Limitations of Molecular Docking
Despite its usefulness and accuracy, molecular docking is still far from perfect. Some of the limitations include:
Ligand and target preparation
Even though molecular docking software can predict known protein-bound poses with good accuracy of about 1.5-2 Å, with reported success rates in the range of 70–80%, there are still chances of discrepancies. If the biomolecules to be used are not prepared properly, this can lead to improper results, which can be a hindrance in the drug discovery process.
Structural conformation
Even though AlphaFold can help in speeding up the process of defining the target structure, it cannot be considered as the final result since machine learning works based on predictions. This can result in inaccurate results.
Handling of flexible protein receptor
The Protein can change its conformation based on the ligand that is dolce, resulting in a single conformation for that particular ligand. However, certain ligands would require different conformations in the protein to be able to bind efficiently; thus, there is a need to keep the receptor flexible. Although it is known that protein flexibility accounts for higher affinity to be reached between a given medication and its target, docking studies typically ignore the continual mobility of proteins between distinct conformational states with identical energies. One significant factor influencing the effectiveness of the conformational search is the number of degrees of freedom incorporated.
Conclusion
Molecular docking is a computational method that is utilized in the medicinal sector to study the interactions between various biomolecules. It is widely used in drug discovery to produce novel drugs through dry lab experiments before taking them to the wet lab. This conveniently cuts costs and the time taken for producing a drug, while increasing the chances of a drug being able to clear the clinical trials. Various docking software is available in the market to perform docking studies. All these software work in a standard procedure of target and ligand selection, preparation, docking using scoring functions and search methods, and then evaluation of the results. Molecular docking has found its applications for lead optimization, ADMET studies, and so on. Despite its challenges, molecular docking can prove a great stride in the future for drug discovery and development.
References
- Agarwal, S., & Mehrotra, R. J. J. C. (2016). An overview of molecular docking. JSM chem, 4(2), 1024-1028.
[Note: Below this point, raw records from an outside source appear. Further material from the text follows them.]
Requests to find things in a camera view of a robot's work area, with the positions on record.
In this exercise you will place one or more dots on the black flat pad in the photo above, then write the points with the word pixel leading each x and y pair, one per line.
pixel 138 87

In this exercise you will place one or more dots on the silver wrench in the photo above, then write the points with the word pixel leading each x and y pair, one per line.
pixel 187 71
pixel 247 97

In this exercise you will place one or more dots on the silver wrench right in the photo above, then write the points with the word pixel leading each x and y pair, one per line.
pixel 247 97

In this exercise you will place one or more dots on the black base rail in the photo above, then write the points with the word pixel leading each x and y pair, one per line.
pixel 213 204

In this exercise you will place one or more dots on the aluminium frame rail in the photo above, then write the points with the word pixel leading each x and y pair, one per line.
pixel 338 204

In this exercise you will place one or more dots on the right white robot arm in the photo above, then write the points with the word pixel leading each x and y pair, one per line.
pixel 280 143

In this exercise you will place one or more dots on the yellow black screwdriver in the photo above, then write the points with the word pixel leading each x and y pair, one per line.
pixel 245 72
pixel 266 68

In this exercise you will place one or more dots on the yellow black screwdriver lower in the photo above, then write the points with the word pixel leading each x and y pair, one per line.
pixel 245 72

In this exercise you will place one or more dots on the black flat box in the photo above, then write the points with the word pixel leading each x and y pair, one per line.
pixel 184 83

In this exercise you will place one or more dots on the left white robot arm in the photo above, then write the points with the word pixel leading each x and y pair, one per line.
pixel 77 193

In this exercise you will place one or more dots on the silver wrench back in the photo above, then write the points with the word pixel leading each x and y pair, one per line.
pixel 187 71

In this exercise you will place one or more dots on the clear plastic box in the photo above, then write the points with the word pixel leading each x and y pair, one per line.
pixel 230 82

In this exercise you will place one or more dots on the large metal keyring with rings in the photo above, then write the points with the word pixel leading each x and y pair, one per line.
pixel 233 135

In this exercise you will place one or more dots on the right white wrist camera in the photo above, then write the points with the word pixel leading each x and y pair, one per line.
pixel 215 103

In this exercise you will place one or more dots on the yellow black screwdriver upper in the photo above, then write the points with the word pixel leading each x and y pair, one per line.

- Han, R., Yoon, H., Kim, G., Lee, H., & Lee, Y. (2023). Revolutionizing medicinal chemistry: the application of artificial intelligence (AI) in early drug discovery. Pharmaceuticals, 16(9), 1259.
- Shamim, S., Munawar, R., Rashid, Y., Qadar, S. M. Z., Bushra, R., Begum, I., … & Quds, T. (2024). Molecular docking: an insight from drug discovery to drug repurposing approach.
- Agu, P. C., Afiukwa, C. A., Orji, O. U., Ezeh, E. M., Ofoke, I. H., Ogbu, C. O., … & Aja, P. M. (2023). Molecular docking as a tool for the discovery of molecular targets of nutraceuticals in diseases management. Scientific reports, 13(1), 13398.
- Raval, K., & Ganatra, T. (2022). Basics, types, and applications of molecular docking: A review. IP International Journal of Comprehensive and Advanced Pharmacology, 7(1), 12-16.
- Morris, G. M., & Lim-Wilby, M. (2008). Molecular docking. In Molecular modeling of proteins (pp. 365-382). Totowa, NJ: Humana Press.
- https://parssilico.com/blogs/86-top-10-molecular-docking-softwares
- https://www.cgl.ucsf.edu/chimera/docs/UsersGuide/tutorials/pdbintro.html
- Akhter, M. (2016). Challenges in docking: mini review. JSM Chem, 4(1025), 2334-1831.